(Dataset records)
+---+
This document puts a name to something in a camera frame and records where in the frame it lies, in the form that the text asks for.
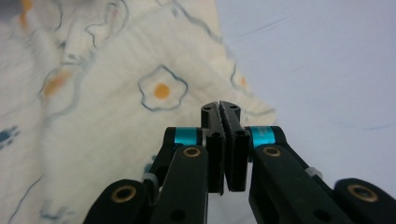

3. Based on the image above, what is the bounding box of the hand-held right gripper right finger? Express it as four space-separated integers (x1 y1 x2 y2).
219 100 251 192

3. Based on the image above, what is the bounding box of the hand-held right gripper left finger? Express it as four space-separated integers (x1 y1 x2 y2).
200 101 226 196

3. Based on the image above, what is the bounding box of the cream egg print cloth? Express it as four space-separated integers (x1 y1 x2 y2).
0 0 277 224

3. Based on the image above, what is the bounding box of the white gridded mat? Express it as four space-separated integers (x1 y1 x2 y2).
205 0 396 224

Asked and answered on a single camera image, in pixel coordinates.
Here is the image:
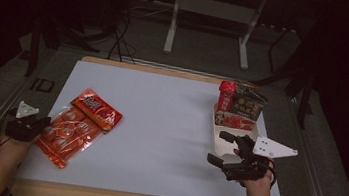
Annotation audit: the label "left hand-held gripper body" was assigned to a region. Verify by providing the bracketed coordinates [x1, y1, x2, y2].
[3, 99, 50, 145]

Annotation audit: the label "black rectangular floor plate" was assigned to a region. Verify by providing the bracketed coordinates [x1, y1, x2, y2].
[29, 76, 56, 94]

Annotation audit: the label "metal rail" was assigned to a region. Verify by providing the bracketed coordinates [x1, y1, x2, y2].
[120, 55, 234, 82]

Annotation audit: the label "black stand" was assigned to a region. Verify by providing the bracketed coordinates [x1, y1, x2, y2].
[23, 0, 108, 86]
[243, 18, 325, 131]

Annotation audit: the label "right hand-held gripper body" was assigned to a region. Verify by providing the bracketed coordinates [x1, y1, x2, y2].
[220, 132, 300, 189]

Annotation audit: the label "orange clear snack packet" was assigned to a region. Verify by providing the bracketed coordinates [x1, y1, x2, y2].
[31, 82, 127, 176]

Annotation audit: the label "packet with red food picture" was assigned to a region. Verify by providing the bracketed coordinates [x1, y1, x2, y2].
[212, 110, 258, 133]

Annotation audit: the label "person's left hand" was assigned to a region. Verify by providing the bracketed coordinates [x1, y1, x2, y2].
[0, 131, 40, 174]

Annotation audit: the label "white table mat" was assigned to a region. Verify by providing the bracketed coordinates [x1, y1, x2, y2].
[13, 54, 299, 196]

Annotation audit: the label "red and black packet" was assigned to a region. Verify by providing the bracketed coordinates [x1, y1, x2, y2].
[215, 79, 271, 123]

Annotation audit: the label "black floor cables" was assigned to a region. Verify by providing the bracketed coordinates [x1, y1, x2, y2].
[106, 1, 143, 65]

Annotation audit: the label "white divided food container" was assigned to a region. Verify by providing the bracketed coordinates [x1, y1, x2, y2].
[206, 102, 264, 167]

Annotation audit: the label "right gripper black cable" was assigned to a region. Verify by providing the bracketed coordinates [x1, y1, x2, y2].
[264, 159, 281, 189]

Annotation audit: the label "white metal table frame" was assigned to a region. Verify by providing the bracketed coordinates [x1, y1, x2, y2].
[161, 0, 269, 73]

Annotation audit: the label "person's right hand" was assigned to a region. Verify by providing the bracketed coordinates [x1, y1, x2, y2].
[238, 166, 277, 196]

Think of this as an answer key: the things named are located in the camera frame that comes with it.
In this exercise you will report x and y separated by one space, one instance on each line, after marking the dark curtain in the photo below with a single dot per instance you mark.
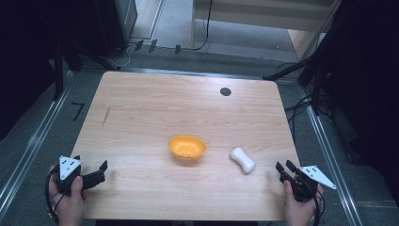
28 47
367 78

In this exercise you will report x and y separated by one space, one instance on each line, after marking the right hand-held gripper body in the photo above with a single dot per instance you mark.
309 183

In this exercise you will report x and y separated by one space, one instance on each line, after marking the metal floor rail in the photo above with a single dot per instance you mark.
332 157
194 73
31 147

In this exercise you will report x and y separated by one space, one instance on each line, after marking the black metal stand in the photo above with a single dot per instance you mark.
58 72
315 81

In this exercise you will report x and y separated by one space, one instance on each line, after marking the black round table grommet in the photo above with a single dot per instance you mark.
225 91

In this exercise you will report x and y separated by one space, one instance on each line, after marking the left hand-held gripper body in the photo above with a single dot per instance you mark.
66 168

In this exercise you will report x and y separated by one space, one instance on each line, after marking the orange plastic bowl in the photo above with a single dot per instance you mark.
187 147

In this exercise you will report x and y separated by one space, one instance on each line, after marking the person's right hand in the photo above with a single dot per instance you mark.
299 208

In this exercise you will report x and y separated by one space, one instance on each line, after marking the white wooden furniture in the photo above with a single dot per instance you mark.
257 15

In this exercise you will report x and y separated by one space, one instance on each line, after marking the person's left hand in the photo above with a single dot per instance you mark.
69 204

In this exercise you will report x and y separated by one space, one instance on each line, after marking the white peanut-shaped bottle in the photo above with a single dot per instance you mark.
243 160

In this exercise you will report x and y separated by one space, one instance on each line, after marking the dark cabinet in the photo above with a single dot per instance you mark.
116 25

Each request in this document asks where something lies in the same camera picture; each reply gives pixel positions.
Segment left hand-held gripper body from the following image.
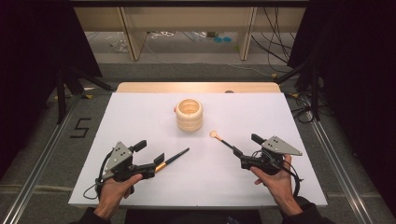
+---+
» **Problem description**: Your answer must be the lines from the one holding "the dark cabinet" through the final line of the records above, exactly as written and without any pictures.

» **Response below**:
In this exercise you will report x and y separated by one space, one instance on each line, after marking the dark cabinet in the photo above with a single dot per instance you mark.
116 25

Each request in this document asks where something lies in the same camera picture; each reply gives pixel positions.
Segment left hand-held gripper body from the following image.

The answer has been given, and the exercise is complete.